キミはまぼろしの婚約者
夢のようなプロポーズ
律が引っ越す直前、ぽかぽか陽気の三月のある日、私と律、キョウの家族が集まって、海の近くでバーベキューをしたことがある。
親同士も仲が良くて、送別会のような感じで開かれたものだった。
楽しくお腹いっぱい食べた後、私達子供は両親が見守る中、砂浜に絵を描いたり、貝殻を探したりして遊んでいた。
えっちゃんも、キョウの妹も、皆で一緒に。
しばらくして、律が『あっち行こ』と言って私の手を取り、少し皆から離れたところに歩いていく。

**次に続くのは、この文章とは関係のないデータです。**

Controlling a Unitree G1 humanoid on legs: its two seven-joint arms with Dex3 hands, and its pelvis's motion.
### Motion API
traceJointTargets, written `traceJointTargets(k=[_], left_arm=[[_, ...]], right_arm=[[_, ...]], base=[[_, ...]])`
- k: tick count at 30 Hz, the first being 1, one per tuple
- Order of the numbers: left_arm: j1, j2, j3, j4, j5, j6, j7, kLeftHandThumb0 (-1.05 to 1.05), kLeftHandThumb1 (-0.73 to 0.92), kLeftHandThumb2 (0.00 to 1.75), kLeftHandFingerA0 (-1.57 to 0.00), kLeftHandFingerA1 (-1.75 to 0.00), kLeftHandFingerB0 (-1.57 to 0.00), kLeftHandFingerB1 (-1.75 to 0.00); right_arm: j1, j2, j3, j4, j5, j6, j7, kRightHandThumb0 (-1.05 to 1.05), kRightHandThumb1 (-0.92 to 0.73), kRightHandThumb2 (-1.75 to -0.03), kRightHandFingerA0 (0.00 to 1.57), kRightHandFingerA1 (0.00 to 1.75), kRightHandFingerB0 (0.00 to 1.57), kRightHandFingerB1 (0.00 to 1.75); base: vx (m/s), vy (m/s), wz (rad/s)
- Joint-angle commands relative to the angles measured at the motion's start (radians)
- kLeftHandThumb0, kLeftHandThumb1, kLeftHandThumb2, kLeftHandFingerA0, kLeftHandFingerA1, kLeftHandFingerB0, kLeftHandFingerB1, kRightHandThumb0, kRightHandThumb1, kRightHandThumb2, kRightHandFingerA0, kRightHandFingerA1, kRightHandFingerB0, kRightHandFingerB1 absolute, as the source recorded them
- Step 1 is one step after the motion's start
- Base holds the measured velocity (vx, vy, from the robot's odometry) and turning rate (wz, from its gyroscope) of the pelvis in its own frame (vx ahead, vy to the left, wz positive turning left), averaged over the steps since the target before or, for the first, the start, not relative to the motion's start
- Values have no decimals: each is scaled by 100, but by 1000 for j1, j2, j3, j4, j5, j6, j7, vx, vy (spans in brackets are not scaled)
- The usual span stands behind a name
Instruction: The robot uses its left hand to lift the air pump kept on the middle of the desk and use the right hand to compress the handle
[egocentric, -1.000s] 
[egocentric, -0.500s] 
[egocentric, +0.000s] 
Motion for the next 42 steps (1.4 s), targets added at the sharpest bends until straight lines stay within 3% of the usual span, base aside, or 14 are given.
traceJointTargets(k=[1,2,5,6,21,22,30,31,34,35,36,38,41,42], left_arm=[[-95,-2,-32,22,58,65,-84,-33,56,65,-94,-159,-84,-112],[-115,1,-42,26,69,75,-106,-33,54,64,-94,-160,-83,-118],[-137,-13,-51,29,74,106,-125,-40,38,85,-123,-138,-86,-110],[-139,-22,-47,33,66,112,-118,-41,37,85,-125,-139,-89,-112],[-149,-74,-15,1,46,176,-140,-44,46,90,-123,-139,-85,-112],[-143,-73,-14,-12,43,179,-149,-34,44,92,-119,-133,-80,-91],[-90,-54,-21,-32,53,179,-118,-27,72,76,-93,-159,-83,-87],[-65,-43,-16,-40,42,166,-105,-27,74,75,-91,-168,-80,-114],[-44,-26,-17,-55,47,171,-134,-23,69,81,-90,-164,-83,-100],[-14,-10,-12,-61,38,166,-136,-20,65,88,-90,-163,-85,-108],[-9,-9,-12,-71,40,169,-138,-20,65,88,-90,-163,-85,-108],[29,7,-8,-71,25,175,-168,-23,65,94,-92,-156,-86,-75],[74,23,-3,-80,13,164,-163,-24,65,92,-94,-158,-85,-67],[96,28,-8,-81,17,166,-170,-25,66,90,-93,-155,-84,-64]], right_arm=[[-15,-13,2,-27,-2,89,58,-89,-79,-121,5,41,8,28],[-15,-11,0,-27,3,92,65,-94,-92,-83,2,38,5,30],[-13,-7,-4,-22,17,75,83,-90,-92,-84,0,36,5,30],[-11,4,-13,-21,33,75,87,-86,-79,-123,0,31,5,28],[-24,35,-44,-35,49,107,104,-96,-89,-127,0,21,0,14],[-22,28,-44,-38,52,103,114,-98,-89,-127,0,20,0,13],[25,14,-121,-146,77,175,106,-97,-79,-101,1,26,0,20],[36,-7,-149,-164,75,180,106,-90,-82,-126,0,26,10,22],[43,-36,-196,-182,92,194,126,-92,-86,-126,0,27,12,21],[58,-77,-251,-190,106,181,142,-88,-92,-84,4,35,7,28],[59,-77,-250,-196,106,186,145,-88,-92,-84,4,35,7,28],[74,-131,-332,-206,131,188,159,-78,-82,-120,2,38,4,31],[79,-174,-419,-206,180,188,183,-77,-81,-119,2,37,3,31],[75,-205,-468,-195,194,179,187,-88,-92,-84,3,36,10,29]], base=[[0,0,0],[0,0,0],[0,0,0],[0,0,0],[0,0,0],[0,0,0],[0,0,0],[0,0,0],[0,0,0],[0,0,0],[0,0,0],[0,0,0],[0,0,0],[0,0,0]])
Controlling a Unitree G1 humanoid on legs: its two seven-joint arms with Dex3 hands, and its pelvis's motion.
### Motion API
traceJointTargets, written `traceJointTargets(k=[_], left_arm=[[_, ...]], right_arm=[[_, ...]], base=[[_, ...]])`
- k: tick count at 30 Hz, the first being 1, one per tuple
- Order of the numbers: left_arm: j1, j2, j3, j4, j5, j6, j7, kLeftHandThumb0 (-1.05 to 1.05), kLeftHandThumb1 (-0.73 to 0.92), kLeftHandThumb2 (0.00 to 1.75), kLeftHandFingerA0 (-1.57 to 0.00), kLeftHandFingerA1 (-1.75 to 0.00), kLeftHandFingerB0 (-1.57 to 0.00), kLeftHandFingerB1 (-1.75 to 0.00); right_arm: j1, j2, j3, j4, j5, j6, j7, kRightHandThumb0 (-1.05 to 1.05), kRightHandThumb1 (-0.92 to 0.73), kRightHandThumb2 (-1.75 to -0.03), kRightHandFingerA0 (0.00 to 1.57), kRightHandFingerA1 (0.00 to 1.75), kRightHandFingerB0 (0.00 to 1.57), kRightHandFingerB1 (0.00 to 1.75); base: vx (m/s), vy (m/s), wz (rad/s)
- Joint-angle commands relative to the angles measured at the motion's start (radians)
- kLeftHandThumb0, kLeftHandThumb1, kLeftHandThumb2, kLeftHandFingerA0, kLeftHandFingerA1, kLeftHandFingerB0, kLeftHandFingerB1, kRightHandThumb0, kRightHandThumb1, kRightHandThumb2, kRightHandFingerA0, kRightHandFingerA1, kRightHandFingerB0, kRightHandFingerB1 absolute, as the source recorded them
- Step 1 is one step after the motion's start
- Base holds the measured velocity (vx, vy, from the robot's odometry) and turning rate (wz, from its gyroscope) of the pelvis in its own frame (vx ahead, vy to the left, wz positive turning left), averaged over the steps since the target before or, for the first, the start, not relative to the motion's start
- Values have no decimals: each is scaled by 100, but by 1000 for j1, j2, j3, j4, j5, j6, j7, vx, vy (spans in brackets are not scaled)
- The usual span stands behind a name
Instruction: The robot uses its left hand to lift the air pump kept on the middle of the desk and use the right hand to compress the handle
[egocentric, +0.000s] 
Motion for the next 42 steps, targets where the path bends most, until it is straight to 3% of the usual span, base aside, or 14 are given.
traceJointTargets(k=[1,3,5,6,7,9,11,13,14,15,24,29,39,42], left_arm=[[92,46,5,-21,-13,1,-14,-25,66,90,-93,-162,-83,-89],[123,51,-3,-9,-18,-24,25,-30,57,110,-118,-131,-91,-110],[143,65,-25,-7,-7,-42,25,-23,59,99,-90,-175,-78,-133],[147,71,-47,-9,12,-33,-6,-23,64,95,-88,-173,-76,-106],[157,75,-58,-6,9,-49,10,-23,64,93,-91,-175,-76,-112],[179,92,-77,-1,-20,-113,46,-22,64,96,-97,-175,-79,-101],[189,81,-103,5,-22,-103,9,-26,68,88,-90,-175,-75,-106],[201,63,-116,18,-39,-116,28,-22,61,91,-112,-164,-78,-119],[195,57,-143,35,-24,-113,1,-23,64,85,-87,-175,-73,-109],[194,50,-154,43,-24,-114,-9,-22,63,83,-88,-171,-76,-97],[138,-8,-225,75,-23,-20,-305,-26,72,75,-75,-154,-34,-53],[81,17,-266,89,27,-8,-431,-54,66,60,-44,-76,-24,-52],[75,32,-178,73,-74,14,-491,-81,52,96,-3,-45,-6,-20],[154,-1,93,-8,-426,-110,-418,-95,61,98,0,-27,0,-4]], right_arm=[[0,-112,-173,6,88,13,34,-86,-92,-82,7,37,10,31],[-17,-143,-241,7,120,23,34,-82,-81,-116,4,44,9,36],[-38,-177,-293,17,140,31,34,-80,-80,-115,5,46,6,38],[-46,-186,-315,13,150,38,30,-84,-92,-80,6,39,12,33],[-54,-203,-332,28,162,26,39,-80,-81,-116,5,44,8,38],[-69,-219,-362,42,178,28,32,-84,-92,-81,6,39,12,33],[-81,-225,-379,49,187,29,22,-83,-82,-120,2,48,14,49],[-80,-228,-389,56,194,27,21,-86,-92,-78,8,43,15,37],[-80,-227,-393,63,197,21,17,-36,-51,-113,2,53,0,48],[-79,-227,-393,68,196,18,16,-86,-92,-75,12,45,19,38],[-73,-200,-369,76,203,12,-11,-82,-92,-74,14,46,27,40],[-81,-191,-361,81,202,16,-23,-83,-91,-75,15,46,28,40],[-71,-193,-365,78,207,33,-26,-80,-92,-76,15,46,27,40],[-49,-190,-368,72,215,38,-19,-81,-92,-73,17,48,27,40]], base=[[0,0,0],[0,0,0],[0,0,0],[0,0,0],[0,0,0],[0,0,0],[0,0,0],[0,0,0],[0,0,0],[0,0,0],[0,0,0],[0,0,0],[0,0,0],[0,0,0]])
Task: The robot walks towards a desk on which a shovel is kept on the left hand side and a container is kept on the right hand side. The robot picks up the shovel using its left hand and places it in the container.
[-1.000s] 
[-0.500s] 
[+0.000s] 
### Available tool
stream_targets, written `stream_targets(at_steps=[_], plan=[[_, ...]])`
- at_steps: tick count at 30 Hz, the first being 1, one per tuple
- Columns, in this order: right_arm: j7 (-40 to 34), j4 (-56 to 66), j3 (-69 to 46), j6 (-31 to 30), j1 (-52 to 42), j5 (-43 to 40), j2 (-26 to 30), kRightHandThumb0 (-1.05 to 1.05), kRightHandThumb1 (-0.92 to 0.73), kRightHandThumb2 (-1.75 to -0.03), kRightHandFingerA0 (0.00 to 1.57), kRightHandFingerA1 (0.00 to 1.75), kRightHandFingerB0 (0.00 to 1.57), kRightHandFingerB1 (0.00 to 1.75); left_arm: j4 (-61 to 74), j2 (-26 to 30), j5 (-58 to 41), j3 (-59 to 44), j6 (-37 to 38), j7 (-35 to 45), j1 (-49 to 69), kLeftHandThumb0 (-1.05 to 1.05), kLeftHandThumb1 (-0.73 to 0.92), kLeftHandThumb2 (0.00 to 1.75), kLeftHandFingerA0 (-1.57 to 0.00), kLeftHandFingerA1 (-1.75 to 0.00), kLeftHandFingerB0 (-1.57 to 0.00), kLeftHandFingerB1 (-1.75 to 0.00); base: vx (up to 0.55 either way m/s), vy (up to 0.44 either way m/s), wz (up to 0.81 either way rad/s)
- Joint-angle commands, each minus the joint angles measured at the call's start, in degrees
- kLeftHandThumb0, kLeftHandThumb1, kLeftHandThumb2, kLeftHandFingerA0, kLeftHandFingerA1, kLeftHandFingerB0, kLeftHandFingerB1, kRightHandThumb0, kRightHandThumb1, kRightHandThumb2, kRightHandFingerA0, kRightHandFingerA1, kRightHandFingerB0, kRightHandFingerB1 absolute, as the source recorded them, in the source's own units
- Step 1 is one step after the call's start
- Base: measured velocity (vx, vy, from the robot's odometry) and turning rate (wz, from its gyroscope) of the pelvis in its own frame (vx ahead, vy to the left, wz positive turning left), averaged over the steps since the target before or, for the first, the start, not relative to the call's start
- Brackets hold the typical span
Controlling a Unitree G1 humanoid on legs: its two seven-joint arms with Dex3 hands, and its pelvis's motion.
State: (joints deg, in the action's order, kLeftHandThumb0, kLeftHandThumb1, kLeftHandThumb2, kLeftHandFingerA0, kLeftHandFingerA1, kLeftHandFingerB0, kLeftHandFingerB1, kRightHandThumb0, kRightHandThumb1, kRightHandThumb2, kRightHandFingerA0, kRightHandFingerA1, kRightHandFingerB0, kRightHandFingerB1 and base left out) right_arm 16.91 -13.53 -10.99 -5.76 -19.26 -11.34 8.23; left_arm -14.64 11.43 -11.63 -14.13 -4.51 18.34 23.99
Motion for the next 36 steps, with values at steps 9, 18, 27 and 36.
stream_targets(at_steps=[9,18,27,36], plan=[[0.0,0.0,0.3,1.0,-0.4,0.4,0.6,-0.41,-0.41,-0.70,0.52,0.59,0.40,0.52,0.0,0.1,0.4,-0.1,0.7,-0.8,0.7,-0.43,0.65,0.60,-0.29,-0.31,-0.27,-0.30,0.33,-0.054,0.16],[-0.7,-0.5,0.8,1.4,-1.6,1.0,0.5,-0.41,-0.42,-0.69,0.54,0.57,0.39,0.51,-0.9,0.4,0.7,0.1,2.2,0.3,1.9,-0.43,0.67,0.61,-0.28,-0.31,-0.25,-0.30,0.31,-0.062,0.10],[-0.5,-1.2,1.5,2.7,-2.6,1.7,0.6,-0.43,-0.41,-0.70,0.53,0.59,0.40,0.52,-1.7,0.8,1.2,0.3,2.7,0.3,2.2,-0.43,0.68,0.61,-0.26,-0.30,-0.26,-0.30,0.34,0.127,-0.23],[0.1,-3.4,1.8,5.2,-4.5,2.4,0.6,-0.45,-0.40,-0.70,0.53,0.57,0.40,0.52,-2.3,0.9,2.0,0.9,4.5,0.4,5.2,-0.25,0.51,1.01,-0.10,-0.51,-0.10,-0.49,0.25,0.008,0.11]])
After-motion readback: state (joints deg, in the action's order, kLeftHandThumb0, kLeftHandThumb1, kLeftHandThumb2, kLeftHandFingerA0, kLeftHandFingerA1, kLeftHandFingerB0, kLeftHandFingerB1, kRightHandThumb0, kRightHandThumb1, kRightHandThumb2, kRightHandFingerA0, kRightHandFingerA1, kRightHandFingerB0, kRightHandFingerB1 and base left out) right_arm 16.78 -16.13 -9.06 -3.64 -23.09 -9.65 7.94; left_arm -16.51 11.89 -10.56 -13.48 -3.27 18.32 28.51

当然まだ遊んでいる人はいない、静かで穏やかな春の海を眺めながら、彼はこう言った。
『これで、しばらく会えなくなるね』
その日一日、離れることは考えないようにしていた私は、急激に寂しさが襲ってきた。
泣きそうになって俯く私に、律は前向きな言葉を投げ掛ける。
『でも最後じゃないよ。言ったじゃん、絶対会いに来るって』
『……うん』
力強いその声に勇気付けられ、私は繋いだ手にぎゅっと力を込めて、精一杯明るく言う。